*ASSIGNED TASK*. Wherever a line in the records below contains "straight", copy that line.

[RECORDS FOR THIS TASK]

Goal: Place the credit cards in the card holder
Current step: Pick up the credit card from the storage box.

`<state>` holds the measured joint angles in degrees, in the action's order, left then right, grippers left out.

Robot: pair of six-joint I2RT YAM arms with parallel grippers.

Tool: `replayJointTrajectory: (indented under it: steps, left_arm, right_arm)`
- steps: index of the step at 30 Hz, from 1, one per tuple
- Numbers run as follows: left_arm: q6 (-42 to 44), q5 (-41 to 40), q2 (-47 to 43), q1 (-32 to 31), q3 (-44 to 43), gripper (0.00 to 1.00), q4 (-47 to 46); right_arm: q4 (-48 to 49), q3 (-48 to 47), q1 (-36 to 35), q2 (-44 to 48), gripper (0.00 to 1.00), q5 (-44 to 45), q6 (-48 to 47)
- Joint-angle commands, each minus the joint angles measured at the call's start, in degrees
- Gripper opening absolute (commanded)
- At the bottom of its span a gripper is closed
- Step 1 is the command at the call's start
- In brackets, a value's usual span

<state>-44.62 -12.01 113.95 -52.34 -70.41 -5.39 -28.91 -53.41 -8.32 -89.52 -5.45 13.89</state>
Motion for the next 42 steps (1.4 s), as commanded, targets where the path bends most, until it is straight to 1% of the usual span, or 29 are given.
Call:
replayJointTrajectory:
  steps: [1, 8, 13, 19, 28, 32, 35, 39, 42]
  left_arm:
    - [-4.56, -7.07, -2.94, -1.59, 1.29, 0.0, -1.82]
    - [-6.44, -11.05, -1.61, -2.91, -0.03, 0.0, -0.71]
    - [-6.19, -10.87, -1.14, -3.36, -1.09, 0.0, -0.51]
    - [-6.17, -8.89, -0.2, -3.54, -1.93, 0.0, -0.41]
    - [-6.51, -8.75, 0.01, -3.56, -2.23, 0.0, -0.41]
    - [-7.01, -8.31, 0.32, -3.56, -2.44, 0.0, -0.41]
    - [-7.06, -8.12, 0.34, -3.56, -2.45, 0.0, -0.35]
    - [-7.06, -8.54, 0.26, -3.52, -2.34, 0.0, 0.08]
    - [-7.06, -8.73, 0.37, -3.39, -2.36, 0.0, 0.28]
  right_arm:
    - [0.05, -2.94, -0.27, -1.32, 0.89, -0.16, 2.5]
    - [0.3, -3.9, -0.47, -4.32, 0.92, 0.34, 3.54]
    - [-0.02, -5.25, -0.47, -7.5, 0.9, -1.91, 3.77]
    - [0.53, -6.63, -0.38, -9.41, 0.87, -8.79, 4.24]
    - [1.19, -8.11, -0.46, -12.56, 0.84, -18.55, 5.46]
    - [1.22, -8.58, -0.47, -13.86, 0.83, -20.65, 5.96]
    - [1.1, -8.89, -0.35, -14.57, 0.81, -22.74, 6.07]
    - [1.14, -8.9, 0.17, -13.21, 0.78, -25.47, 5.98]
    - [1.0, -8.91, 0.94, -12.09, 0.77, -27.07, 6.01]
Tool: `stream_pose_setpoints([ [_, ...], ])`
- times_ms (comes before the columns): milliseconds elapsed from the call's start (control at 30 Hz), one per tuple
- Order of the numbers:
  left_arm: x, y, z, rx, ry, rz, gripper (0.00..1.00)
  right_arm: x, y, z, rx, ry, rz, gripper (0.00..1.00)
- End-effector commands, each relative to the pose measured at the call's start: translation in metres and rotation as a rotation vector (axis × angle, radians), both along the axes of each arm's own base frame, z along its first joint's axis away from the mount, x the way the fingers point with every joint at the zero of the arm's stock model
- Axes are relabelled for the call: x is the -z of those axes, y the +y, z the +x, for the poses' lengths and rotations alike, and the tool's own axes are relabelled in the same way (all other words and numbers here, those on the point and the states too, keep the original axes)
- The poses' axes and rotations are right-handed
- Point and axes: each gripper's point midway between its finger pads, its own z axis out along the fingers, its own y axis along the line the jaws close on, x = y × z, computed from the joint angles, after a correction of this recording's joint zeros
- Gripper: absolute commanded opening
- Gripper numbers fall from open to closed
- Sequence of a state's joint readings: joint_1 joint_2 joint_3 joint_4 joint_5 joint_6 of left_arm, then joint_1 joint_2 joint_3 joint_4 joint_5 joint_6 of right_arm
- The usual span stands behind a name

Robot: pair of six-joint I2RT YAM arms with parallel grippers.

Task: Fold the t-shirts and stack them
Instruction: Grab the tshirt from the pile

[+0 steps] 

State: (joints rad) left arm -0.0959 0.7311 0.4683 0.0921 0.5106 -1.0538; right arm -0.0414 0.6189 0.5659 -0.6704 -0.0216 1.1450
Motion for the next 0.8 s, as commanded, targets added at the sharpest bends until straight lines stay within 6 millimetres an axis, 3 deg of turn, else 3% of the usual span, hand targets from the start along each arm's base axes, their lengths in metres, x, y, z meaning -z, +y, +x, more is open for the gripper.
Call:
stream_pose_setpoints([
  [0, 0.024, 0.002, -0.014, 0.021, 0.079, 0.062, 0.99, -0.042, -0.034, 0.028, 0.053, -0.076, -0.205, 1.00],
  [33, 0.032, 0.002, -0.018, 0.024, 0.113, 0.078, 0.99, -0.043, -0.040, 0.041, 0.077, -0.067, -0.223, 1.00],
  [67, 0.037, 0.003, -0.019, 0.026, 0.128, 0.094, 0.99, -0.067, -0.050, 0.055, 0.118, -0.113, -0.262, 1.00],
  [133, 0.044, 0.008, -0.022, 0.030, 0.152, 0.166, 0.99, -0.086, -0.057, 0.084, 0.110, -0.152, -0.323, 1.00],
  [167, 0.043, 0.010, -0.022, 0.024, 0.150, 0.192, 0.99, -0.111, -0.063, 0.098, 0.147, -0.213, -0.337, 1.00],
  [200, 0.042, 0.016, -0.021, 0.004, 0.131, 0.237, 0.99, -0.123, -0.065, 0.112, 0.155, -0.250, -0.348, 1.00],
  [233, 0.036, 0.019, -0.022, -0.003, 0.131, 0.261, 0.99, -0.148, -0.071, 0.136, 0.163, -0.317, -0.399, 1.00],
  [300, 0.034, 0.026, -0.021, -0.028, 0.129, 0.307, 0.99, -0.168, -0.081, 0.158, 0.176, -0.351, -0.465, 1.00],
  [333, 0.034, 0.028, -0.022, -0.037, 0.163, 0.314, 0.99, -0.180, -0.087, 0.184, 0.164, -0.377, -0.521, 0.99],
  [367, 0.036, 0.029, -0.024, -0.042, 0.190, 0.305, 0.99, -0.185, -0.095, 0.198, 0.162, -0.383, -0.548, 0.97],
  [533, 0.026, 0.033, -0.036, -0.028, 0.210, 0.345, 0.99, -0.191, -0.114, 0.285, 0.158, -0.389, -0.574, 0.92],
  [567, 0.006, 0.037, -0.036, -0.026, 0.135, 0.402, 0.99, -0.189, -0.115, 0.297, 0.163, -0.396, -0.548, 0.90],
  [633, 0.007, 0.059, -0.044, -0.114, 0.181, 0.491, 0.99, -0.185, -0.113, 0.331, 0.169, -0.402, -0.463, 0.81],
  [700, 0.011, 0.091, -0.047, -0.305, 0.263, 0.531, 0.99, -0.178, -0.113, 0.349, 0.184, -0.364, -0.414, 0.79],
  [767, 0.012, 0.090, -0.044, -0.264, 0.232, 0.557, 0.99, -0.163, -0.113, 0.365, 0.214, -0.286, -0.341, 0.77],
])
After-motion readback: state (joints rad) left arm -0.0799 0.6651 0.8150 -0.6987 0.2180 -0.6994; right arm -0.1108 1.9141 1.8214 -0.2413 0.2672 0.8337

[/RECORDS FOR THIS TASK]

*ANSWER SPACE*.
Motion for the next 42 steps (1.4 s), as commanded, targets where the path bends most, until it is straight to 1% of the usual span, or 29 are given.
Motion for the next 0.8 s, as commanded, targets added at the sharpest bends until straight lines stay within 6 millimetres an axis, 3 deg of turn, else 3% of the usual span, hand targets from the start along each arm's base axes, their lengths in metres, x, y, z meaning -z, +y, +x, more is open for the gripper.

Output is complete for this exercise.